Much of such detail comes from Murasaki's extant diary, but Dalby imaginatively supplements this and draws on recent research providing even more "secret glimpses" into aristocratic lives, including same-sex passions between court women, and alcoholism among court men. Readers who enjoyed the Cinderella plot of Memoirs of a Geisha, however, will not find it here. As in many real lives, life is lived as a succession of episodes, with little in the way of an overarching goal or structure, in contrast to the revenge, career, and love ambitions of Golden's Sayuri. Spoiled aristocrats would make very unconvincing Cinderellas anyway. What Dalby does offer, though, is a convincing account of the creative trials and tribulations of a woman writer at a special point in history. Premodern Japan was utterly unique in enjoying a veritable golden age of women's writing, when aristocratic women were major producers and consumers of prose narrative. Their achievement is simply stunning, and The Tale of Genji is regarded as its pinnacle, so Dalby's insights into Murasaki's creative process are intriguing. I, myself, suspect that Murasaki drew more inspiration from other writers than Dalby suggests (she prefers to see Murasaki basing more scenes and characters in The Tale of Genji on her own experiences at court). Still, I am deeply impressed by Dalby's painstaking use of sources such as Murasaki's poetry collection to construct a minutely detailed and nuanced life. On the other hand, if you are insufficiently charmed by the aesthetics and writer's vicissitudes, this will be a long four hundred-odd pages, a criticism rarely leveled at Golden's book of comparable length.

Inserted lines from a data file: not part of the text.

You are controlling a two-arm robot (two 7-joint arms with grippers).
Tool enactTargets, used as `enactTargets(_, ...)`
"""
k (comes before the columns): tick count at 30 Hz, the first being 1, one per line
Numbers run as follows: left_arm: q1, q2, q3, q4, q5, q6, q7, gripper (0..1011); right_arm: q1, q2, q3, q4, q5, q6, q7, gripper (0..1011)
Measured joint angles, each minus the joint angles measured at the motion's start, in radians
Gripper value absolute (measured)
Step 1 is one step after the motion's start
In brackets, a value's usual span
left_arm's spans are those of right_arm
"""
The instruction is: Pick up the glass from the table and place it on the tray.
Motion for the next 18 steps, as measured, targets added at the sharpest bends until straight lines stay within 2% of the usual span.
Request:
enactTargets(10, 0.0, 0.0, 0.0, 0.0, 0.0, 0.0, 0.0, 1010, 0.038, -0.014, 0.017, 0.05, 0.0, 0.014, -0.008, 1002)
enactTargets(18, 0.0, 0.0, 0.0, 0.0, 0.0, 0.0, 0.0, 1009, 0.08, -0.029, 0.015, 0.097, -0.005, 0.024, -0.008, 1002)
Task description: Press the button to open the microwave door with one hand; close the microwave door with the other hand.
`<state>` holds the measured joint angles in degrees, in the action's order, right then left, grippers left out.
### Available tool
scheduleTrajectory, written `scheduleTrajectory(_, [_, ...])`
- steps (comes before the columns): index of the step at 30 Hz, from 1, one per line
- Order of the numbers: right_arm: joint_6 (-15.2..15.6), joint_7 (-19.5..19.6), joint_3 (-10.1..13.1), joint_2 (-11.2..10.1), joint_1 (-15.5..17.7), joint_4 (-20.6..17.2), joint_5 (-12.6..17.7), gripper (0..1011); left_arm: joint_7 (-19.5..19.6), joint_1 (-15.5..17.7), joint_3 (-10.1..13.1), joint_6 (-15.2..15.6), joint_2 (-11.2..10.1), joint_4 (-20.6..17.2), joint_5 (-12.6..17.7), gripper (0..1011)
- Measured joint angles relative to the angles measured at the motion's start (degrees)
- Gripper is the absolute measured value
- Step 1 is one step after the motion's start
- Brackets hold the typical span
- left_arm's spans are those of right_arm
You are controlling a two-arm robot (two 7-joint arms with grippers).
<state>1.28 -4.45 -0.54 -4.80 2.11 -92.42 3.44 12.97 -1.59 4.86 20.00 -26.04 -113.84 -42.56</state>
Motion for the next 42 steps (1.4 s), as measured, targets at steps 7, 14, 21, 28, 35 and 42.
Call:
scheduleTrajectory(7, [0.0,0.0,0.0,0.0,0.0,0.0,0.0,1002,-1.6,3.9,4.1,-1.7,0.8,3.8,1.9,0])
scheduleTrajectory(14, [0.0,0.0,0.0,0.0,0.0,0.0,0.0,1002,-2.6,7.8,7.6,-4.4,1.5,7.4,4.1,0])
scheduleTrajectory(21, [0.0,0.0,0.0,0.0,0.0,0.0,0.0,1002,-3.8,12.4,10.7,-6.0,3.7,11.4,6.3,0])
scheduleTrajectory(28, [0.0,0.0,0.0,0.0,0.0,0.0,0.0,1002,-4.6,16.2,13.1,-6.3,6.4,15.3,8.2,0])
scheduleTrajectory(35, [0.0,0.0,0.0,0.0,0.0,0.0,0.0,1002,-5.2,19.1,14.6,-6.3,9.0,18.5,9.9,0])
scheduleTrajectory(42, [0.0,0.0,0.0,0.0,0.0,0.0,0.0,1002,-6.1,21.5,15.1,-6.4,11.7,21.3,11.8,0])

There are also some infelicities of tone. Granted, since most modern readers live lives thankfully remote from the class-consciousness of an aristocracy, it is hard to come up with a courtly idiom that is both plausible and comprehensible without sounding fustily British. So one can accept a fair number of "fellows," "indeeds", and terms like "nonplussed." But it is jarring and altogether unlikely that Murasaki would use a word like "fuck," even when reporting the speech of noble boys in their cups, though perhaps Dalby has a source in mind that would justify this. Still, at the risk of sounding fusty myself, I would suggest that words such as the following struck me as odd in the vocabulary of an eleventh-century Japanese court lady: "partying," musical "numbers," "a pain," "creepy," and "convoy" (for "retinue"). And even if the English term for a specific Japanese plant is "Solomon's seal," the term sits ill in the mouth of the Buddhism-inclined Murasaki Shikibu.
Such quibbles aside, the book proved a good companion during several thousand miles of air travel in the last couple of weeks. I was grateful to escape from cramped cabins and crowded departure areas into a world of hushed conversations behind incensed curtains and the radiant elegance of imperial ceremonies. It will be for the female reader to decide whether Murasaki's life in her highly idiosyncratic society shares timeless aspects of the female experience, but I suspect that many women readers will find that it does.
Robert Omar Khan teaches classical Japanese language and literature at the University of Texas at Austin. He has recently translated into English the twelfth-century Japanese tale Ariake no Wakare (Partings at Dawn).